ASSIGNED TASK »
Set down the first line below and each line after it, ending with the one that holds "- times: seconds". Pictures do not belong in the copy.

AVAILABLE DATA »
________________________________________
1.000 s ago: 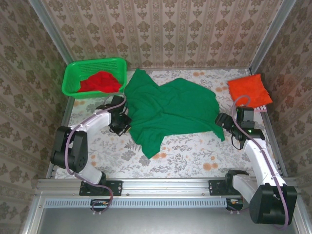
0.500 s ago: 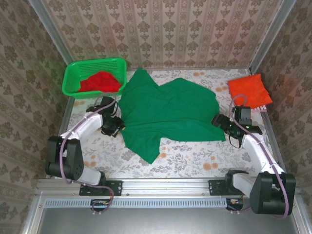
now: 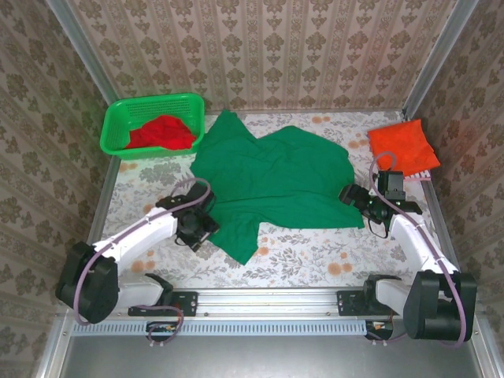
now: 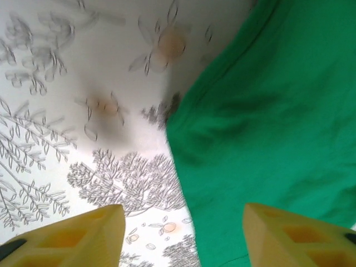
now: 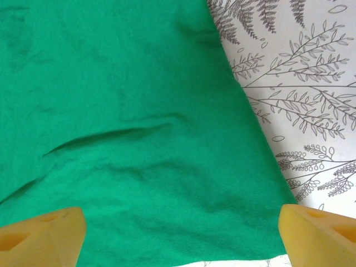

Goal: Fold and stack the t-shirts

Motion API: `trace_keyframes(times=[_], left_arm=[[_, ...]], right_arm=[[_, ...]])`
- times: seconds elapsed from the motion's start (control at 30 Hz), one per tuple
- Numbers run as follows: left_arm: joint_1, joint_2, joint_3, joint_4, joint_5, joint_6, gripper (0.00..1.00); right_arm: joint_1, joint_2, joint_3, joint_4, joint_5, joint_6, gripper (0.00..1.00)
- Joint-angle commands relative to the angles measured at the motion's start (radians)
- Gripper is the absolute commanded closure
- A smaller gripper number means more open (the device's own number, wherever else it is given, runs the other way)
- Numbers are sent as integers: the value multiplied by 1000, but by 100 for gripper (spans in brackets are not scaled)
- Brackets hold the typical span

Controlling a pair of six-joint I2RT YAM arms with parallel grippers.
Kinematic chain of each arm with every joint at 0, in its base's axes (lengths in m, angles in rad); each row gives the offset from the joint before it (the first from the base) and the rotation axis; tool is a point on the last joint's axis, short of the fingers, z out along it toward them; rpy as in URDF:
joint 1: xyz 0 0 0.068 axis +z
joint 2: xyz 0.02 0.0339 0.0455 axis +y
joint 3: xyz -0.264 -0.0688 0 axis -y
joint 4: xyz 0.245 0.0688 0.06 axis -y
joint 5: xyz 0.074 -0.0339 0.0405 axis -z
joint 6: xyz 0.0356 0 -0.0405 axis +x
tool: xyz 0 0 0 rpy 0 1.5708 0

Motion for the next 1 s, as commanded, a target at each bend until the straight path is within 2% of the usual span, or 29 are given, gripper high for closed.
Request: trace_keyframes(times=[0.0,0.17,0.37,0.5,0.6,0.77,0.97], left_arm=[[-40,-9,-22,41,-10,-190,47],[-34,51,-23,74,-3,-189,56],[20,119,-11,118,-1,-121,60],[28,173,-7,158,28,-108,60],[25,219,2,167,61,-103,65],[4,238,24,152,78,-115,63],[-7,228,44,120,68,-127,66]], right_arm=[[-4,10,0,18,-34,0,10],[-4,3,-3,17,-42,0,10],[-4,-6,-8,14,-39,2,10],[-3,-16,-14,8,-39,3,10],[-3,-25,-21,6,-34,9,10],[-3,-16,-21,9,-31,9,10],[-4,-11,-22,19,-38,11,10]])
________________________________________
SOLUTION TO THIS TASK »
1.000 s ago: 
0.500 s ago: 
now: 
now: 
now: 

Goal: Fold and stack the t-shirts

Motion API: `trace_keyframes(times=[_], left_arm=[[_, ...]], right_arm=[[_, ...]])`
- times: seconds elapsed from the motion's start (control at 30 Hz), one per tuple

With this, the answer is finished.